__Material shown__:
- - - -

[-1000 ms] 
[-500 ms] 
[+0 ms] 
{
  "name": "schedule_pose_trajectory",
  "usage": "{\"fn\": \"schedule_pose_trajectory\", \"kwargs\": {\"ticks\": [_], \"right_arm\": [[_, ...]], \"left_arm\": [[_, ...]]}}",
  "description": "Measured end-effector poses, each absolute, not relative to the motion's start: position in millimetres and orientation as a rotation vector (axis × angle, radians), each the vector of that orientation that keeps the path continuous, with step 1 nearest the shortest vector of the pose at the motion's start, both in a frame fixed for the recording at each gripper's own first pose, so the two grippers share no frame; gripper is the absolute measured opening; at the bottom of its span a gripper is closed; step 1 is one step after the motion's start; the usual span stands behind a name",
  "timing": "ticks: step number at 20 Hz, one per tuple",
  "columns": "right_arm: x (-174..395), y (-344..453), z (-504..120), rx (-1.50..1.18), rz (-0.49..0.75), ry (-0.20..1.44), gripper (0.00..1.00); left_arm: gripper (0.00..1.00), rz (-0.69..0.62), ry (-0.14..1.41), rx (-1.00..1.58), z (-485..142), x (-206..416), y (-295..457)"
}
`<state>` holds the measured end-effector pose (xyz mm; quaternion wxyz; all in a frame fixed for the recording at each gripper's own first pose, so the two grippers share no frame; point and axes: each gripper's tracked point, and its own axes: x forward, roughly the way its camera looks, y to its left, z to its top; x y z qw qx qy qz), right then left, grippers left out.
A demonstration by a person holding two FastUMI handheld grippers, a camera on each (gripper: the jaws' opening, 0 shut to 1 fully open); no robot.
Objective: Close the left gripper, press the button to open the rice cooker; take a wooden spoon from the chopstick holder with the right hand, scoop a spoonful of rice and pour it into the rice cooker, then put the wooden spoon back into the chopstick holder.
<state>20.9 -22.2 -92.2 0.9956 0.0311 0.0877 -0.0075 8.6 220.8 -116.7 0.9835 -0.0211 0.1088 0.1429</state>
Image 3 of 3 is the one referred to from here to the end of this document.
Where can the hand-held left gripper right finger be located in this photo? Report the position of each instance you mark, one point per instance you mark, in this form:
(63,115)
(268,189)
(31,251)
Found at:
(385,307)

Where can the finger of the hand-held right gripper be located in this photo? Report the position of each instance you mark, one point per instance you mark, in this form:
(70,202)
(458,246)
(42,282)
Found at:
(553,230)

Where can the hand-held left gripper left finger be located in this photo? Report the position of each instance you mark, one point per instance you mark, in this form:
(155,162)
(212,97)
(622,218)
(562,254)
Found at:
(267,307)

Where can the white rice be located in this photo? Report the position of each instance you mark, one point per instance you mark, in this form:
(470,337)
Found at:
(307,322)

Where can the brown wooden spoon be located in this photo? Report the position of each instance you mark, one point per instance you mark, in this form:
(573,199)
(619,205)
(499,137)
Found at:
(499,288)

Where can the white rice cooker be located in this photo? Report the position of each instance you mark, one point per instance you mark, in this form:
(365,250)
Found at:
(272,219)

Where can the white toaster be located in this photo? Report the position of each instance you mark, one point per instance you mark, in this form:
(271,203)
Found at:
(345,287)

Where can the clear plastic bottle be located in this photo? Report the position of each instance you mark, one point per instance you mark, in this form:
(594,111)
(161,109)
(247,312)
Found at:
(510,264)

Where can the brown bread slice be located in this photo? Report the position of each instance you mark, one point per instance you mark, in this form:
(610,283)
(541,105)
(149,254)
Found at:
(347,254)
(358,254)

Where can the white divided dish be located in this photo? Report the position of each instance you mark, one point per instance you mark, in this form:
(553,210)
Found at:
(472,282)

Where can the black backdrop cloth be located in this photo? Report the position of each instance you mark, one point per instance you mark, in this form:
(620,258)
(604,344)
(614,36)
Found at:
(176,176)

- - - -

__Exercise instructions__: Every line of the listing that includes the word "camera" must be copied.

__Task solution__:
`<state>` holds the measured end-effector pose (xyz mm; quaternion wxyz; all in a frame fixed for the recording at each gripper's own first pose, so the two grippers share no frame; point and axes: each gripper's tracked point, and its own axes: x forward, roughly the way its camera looks, y to its left, z to its top; x y z qw qx qy qz), right then left, grippers left out.
A demonstration by a person holding two FastUMI handheld grippers, a camera on each (gripper: the jaws' opening, 0 shut to 1 fully open); no robot.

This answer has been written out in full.